[PROBLEM TO WORK ON] All lines in the entries below that hold "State" make up the answer.

[INPUT DATA]
════════

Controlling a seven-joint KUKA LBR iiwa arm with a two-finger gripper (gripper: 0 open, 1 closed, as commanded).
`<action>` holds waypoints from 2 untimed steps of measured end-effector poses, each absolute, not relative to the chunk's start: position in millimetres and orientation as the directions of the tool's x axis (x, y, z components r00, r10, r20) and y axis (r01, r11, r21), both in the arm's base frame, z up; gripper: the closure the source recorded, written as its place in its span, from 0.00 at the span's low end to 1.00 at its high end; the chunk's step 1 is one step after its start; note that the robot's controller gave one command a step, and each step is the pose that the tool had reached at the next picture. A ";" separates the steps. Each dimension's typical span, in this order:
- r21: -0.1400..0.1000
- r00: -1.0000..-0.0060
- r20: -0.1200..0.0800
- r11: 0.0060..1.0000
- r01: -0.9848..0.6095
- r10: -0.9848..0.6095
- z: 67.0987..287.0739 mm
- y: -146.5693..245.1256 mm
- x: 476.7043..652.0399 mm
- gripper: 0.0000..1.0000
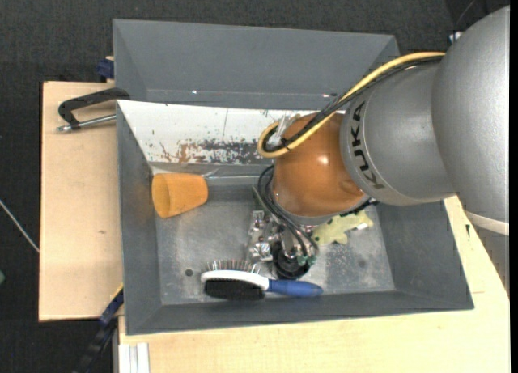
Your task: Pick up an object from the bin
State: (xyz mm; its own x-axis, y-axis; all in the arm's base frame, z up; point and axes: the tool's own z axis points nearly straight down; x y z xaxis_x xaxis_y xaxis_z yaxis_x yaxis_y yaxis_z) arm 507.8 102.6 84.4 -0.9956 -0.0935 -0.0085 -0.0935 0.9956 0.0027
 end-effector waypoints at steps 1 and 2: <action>-0.001 -0.843 -0.011 0.843 -0.538 -0.538 151.2 126.4 517.4 1.00; 0.000 -0.845 -0.006 0.845 -0.535 -0.535 149.4 125.5 516.3 0.00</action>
Offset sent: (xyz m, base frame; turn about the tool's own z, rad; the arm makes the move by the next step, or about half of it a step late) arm 0.0074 0.0216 0.0641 -0.4722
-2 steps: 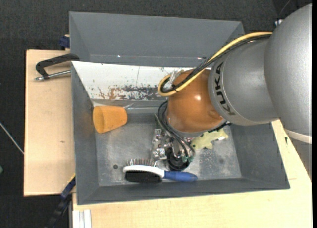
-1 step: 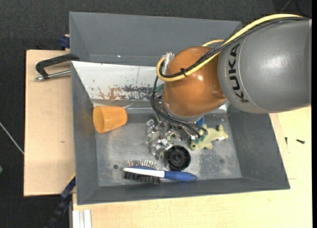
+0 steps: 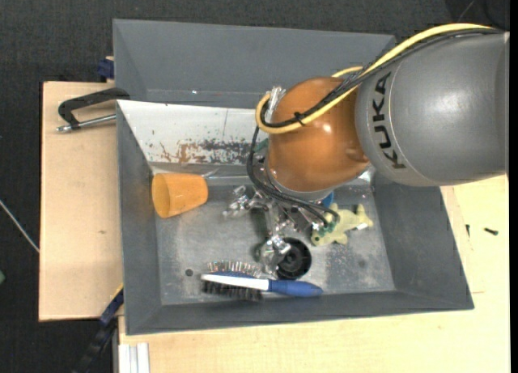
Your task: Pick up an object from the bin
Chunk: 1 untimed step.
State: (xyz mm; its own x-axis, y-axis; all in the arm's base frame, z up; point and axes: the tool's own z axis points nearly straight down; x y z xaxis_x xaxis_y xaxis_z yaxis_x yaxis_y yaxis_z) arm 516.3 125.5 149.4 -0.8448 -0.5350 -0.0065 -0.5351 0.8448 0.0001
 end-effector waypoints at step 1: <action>0.000 -0.729 0.003 0.729 -0.685 -0.685 134.6 48.7 491.1 0.00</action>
Offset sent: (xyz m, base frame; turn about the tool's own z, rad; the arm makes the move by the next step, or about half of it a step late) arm -0.0253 -0.0749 -0.0149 -0.1943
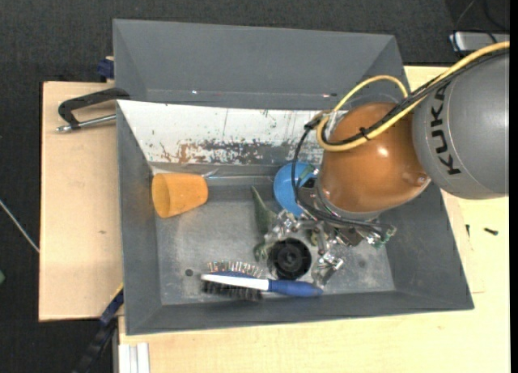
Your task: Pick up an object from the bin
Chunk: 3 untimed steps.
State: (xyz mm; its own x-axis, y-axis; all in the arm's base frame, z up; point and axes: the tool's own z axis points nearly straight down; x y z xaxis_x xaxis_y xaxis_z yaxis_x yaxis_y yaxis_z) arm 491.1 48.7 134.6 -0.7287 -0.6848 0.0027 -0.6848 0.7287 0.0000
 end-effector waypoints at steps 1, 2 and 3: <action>-0.002 -0.312 -0.004 0.312 -0.950 -0.950 75.0 48.2 509.5 0.00; -0.003 -0.313 -0.007 0.313 -0.950 -0.950 75.8 49.5 509.8 1.00; 0.006 -0.384 -0.007 0.384 -0.923 -0.923 74.9 35.9 528.6 1.00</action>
Offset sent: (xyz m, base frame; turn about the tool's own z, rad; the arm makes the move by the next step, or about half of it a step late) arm 0.0168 -0.0031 -0.0632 -0.4991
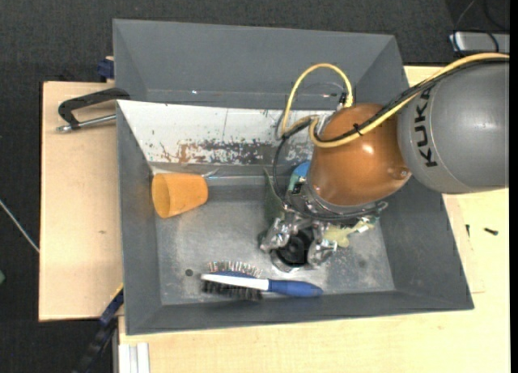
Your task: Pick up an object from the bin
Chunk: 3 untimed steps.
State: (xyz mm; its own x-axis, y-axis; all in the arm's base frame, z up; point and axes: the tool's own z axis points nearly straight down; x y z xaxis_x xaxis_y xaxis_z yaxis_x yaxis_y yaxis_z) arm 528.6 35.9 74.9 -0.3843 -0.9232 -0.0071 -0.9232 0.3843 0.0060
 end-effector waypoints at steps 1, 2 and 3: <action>-0.012 -0.363 -0.008 0.363 -0.932 -0.932 219.5 34.4 527.1 1.00; 0.003 -0.077 0.001 0.077 -0.997 -0.997 197.8 13.8 501.4 1.00; -0.008 0.355 -0.003 -0.355 -0.935 -0.935 239.9 60.8 500.7 1.00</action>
Offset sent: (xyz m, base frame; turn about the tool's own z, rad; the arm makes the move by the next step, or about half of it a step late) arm -0.0040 -0.0030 0.1391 -0.0260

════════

[SOLUTION TO THIS PROBLEM]
State: (xyz mm; its own x-axis, y-axis; all in the arm's base frame, z up; point and axes: the tool's own z axis points nearly straight down; x y z xaxis_x xaxis_y xaxis_z yaxis_x yaxis_y yaxis_z) arm 507.8 102.6 84.4 -0.9956 -0.0935 -0.0085 -0.0935 0.9956 0.0027
State: (xyz mm; its own x-axis, y-axis; all in the arm's base frame, z up; point and axes: the tool's own z axis points nearly straight down; x y z xaxis_x xaxis_y xaxis_z yaxis_x yaxis_y yaxis_z) arm 516.3 125.5 149.4 -0.8448 -0.5350 -0.0065 -0.5351 0.8448 0.0001
State: (xyz mm; its own x-axis, y-axis; all in the arm's base frame, z up; point and axes: the tool's own z axis points nearly straight down; x y z xaxis_x xaxis_y xaxis_z yaxis_x yaxis_y yaxis_z) arm 491.1 48.7 134.6 -0.7287 -0.6848 0.0027 -0.6848 0.7287 0.0000
State: (xyz mm; its own x-axis, y-axis; all in the arm's base frame, z up; point and axes: the tool's own z axis points nearly straight down; x y z xaxis_x xaxis_y xaxis_z yaxis_x yaxis_y yaxis_z) arm 528.6 35.9 74.9 -0.3843 -0.9232 -0.0071 -0.9232 0.3843 0.0060

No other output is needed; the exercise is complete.